WORLD TOP SIX NOBEL COTROVERSIES PERSON'S
BARACK OBAMA
Barack Obama is The US President was riding an unstoppable wave of "Yes, we can" euphoria in 2009, which left other candidates for the Nobel Peace Prize swept aside by a bolt from the blue. Barack Obama was chosen for his "extraordinary efforts to strengthen international diplomacy and cooperation between peoples," which raised more than a few eyebrows, considering the nomination came just 12 days after he took office.
CORDELL HULL
Cordell Hull is a man who perhaps embodies the word controversial more than anyone on this list, Cordell Hull received the Nobel Peace Prize in 1945 for his prominent role in establishing the UN.But he is also accused of passively killing a quarter of the 950 Jewish refugees, seeking asylum from Nazi persecution, by not granting asylum as the secretary of sate.
WANGARI MAATHAI
Wangari Maathai is the first African woman who has received the award, winning the Nobel Peace Prize for her efforts to empower rural women in Kenya to reverse deforestation should have been Wangari Maathai's big moment.
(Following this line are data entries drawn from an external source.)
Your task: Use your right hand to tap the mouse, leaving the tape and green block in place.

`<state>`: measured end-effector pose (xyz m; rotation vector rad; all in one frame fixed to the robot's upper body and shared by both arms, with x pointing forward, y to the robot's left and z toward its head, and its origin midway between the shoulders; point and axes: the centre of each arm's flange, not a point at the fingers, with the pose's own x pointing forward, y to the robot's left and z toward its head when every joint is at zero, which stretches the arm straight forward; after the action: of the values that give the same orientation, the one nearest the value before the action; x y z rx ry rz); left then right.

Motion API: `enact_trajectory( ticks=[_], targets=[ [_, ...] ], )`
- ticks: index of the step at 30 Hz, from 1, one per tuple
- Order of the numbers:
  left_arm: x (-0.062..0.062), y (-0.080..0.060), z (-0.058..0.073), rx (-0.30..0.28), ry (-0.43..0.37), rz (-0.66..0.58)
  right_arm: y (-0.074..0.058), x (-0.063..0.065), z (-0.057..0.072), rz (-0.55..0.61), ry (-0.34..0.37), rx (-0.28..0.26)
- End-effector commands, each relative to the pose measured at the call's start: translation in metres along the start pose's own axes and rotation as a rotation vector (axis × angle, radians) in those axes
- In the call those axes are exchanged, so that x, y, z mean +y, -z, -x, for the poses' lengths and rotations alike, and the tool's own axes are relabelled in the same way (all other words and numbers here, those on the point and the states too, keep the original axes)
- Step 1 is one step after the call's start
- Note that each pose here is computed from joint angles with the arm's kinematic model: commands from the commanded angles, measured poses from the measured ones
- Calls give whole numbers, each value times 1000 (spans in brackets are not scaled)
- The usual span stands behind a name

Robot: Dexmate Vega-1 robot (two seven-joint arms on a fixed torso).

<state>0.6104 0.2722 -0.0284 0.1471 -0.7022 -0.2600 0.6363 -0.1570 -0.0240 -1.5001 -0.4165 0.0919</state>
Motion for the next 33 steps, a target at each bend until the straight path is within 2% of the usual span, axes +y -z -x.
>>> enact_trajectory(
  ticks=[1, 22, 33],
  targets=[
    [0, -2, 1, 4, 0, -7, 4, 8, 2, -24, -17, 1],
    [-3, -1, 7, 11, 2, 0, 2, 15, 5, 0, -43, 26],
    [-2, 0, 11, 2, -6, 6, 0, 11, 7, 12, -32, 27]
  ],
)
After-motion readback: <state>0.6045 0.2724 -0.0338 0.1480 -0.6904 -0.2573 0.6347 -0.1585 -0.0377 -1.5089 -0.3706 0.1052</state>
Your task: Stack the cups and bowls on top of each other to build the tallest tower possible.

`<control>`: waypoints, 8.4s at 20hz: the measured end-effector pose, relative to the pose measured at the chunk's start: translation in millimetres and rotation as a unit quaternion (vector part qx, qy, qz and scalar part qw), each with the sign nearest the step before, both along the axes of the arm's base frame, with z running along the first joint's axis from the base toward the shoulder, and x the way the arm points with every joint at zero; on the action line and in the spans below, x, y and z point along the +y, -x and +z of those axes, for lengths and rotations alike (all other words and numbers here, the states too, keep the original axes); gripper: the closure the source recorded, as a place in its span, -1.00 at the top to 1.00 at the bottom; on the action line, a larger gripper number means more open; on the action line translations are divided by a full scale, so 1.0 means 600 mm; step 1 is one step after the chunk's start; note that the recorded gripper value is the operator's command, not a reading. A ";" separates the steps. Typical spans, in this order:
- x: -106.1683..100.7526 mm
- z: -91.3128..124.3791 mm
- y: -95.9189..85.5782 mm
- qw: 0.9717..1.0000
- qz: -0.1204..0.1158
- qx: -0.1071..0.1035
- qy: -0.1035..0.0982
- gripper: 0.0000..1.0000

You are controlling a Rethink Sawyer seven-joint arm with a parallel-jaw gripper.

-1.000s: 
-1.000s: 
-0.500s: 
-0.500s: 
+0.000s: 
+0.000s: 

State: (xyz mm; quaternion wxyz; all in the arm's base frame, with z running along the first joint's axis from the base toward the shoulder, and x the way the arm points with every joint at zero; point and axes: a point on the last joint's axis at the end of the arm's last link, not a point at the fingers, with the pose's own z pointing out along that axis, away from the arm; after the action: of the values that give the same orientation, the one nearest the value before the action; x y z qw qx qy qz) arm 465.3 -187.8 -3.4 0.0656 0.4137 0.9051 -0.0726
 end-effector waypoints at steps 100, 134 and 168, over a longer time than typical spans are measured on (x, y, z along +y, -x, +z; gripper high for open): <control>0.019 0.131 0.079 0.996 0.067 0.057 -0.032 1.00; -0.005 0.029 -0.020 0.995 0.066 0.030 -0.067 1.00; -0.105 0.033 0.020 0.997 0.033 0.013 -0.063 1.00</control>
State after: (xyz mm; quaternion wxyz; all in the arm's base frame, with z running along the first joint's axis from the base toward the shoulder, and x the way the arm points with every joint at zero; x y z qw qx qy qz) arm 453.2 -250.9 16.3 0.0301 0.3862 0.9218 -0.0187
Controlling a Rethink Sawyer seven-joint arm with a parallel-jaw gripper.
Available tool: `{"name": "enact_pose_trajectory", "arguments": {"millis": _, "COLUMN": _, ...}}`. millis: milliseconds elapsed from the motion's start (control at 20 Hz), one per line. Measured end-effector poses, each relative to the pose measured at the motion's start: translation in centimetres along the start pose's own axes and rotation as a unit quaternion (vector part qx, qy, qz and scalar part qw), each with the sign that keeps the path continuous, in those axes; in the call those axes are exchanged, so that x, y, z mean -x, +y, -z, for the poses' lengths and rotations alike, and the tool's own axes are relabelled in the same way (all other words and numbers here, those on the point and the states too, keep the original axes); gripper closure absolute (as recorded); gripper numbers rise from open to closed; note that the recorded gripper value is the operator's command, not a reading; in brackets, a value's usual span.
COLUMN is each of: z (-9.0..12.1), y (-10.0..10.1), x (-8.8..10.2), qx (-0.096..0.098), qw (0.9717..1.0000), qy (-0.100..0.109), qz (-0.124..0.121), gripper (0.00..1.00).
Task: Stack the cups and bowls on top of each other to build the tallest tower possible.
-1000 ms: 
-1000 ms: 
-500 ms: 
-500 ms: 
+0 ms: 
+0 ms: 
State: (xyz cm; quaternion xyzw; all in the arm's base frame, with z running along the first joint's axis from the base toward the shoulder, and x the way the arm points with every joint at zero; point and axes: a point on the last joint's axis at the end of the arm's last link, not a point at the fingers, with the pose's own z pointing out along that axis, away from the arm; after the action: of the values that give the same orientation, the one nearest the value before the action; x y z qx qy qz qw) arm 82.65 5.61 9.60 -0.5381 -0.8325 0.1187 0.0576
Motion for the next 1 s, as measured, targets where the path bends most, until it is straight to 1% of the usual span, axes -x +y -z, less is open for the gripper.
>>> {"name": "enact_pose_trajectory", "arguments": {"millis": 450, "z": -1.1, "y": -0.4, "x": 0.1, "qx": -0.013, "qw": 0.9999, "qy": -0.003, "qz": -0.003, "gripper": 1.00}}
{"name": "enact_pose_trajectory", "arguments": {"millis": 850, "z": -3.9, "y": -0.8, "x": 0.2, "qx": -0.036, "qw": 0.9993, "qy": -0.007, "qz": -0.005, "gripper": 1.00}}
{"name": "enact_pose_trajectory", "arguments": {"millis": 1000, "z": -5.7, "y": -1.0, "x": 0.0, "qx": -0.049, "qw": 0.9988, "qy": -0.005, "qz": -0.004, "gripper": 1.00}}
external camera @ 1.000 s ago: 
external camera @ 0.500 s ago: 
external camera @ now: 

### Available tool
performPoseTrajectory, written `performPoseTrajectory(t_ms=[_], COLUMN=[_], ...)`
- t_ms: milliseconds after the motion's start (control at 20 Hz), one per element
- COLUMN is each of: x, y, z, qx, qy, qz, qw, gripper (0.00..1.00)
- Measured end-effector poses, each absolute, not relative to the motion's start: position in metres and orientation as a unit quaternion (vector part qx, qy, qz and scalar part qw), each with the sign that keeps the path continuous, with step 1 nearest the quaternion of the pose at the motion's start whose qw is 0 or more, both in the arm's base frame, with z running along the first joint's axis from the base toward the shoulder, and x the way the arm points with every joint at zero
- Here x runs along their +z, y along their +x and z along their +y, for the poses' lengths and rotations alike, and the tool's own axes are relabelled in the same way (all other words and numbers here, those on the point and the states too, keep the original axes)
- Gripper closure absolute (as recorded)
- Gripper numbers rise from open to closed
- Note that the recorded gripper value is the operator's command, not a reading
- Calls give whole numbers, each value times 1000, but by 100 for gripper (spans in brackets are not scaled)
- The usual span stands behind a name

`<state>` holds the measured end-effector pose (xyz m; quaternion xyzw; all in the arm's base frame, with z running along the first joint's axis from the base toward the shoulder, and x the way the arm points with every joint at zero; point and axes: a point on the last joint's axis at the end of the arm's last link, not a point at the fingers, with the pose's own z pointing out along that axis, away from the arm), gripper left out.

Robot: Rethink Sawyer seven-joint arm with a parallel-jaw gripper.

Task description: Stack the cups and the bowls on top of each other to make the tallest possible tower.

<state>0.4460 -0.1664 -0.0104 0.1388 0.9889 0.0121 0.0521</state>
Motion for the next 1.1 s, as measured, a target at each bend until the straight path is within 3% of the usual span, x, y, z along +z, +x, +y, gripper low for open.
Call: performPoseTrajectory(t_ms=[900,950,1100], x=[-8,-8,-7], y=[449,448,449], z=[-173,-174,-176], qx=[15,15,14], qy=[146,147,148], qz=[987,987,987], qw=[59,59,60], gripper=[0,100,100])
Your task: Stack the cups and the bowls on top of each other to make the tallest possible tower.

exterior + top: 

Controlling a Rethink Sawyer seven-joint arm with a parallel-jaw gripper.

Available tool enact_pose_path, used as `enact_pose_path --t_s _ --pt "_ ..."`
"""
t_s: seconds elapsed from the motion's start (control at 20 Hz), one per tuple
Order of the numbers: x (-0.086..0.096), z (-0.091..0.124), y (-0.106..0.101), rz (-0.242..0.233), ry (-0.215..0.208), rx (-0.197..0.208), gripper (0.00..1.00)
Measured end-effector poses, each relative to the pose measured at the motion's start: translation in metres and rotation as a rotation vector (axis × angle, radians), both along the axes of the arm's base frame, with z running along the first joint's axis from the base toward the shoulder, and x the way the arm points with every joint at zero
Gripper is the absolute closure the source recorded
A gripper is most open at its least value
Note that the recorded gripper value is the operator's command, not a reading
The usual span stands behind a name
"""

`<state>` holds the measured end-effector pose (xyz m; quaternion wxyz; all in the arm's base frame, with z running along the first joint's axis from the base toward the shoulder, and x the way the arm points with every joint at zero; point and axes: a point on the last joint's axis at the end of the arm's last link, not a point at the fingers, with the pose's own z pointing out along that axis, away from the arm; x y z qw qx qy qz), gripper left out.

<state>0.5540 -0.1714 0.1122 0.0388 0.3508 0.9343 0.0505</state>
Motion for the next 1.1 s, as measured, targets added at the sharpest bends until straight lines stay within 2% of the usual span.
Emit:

But her award was overshadowed by a remark she allegedly made to a Kenyan newspaper wherein she claimed HIV/AIDS was originally developed by Western scientists in order to depopulate Africa.
ALEXANDER FLEMING
While penicillin is widely cited as one of the most important discoveries of the 20th century, uncertainty over whether or not Alexander Fleming actually discovered it caused many to question his 1945 Nobel Prize for Medicine. Critics questioned the novelty of Fleming's find, referencing studies dating back to the 1870s that note the bacteria-fighting properties of the mold Penicillium notatum. Even Fleming himself admitted the discovery was a complete accident.
HARALD ZUR HAUSEN
Clinching the 2008 Nobel Prize for Medicine for discovering that HPV causes cervical cancer was supposed to be Harald zur Hausen's moment in the limelight. But an anticorruption unit looked into charges of improper influence against AstraZeneca a pharmaceutical company that had a large stake in two HPV vaccines after it emerged that the company had strong links with two senior figures on the medicine prize's selection committee.
HENRY KISSINGER
Once called "the most controversial to date," the decision to award the Nobel Peace Prize to Henry Kissinger in 1973 was fraught with debate. Critics said Kissinger's alleged involvement as Secretary of State in Operation Candor and the U.S. bombing campaigns in Cambodia made a mockery of the prize and led Tom Lehrer to quip that the award "made political satire obsolete."